I've pretty much always run weak to mid-level loads. All along, and for many years, I thought the issue was using mixed brass and I did not want to sort. That, and I did not really care since I knew the loads were safe. But, I'm beginning to think conclusively that too weak loads using harder primers is the issue. More rounds downrange with hotter loads will prove or disprove that theory.

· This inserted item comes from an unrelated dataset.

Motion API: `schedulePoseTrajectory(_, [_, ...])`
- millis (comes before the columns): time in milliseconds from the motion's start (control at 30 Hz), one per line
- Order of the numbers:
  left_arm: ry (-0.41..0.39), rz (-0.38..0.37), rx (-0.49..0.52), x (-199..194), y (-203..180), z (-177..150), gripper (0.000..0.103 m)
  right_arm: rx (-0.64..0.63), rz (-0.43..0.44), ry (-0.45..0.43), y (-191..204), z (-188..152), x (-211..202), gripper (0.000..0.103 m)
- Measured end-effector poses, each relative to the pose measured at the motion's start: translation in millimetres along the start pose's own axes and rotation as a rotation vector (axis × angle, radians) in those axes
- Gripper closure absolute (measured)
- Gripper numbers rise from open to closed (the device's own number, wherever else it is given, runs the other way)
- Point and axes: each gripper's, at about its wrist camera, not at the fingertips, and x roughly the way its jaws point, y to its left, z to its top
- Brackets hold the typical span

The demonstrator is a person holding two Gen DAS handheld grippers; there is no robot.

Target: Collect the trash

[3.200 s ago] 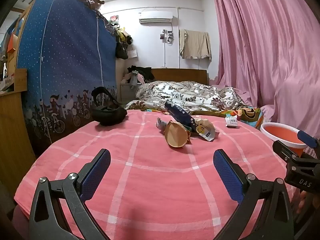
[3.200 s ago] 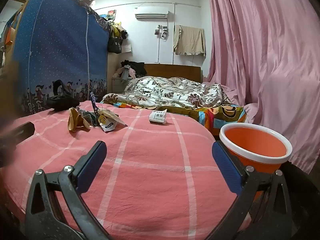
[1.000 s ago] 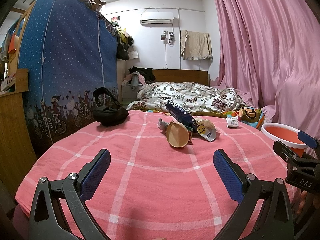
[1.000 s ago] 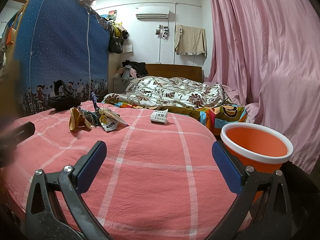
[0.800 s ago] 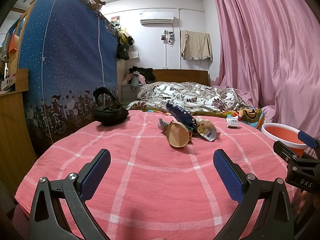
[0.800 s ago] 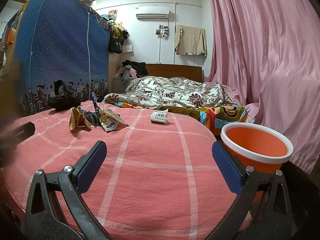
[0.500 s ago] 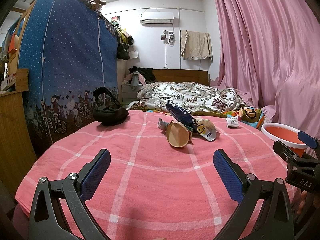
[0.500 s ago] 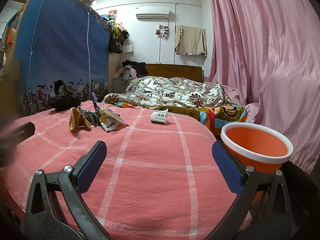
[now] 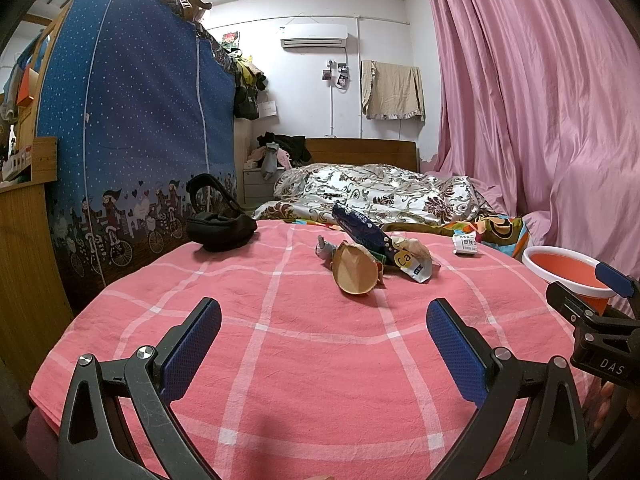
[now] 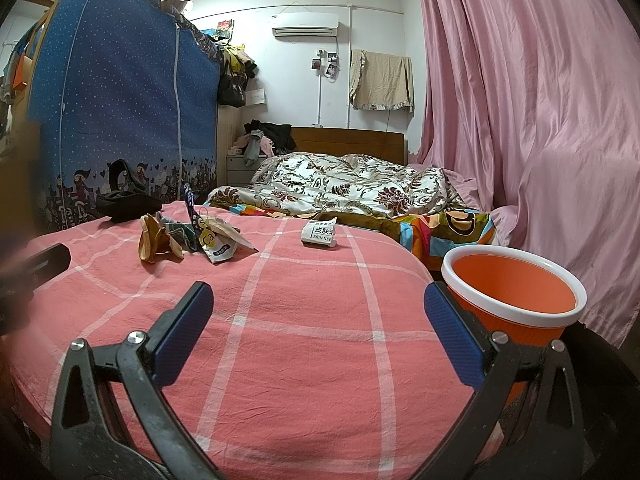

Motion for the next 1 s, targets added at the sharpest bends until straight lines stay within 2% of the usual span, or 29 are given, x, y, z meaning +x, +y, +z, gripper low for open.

I view Glocks as tools, and I consider Glocks "throwaway" guns somewhat anyway. I consider this cosmentic for now, and will monitor to see if breech integrity could become compromised if ring gets deeper. Obviously, this does not matter to me in this Glock 17 (and did not matter in my former Glock 19) as I keep running SPPM, even SRP and SRPM. But, I don't use SPPM, SRP or SRPM in any volume in my other 9mms due to this, nor would I run them in any 9mm I really cared about, and stick with using SPP instead for now. Even if the issue goes away, it may be just these older red box CCI primers, but I won't know that for sure as I've not run other SPPM in high volume. Regardless, I often share SPPM, even SRP and SRPM run fine in 9mm. And, they do. I figured I'd share this as a PSA to let folks know your breech may show accelated wear using SPPM, SRP or SRPM if you run weak loads. To me, though I'll bump up the load to see if it goes away, it's worth it given what I paid for these primers and how cheap Glocks are since I've saved more than enough to buy the gun again.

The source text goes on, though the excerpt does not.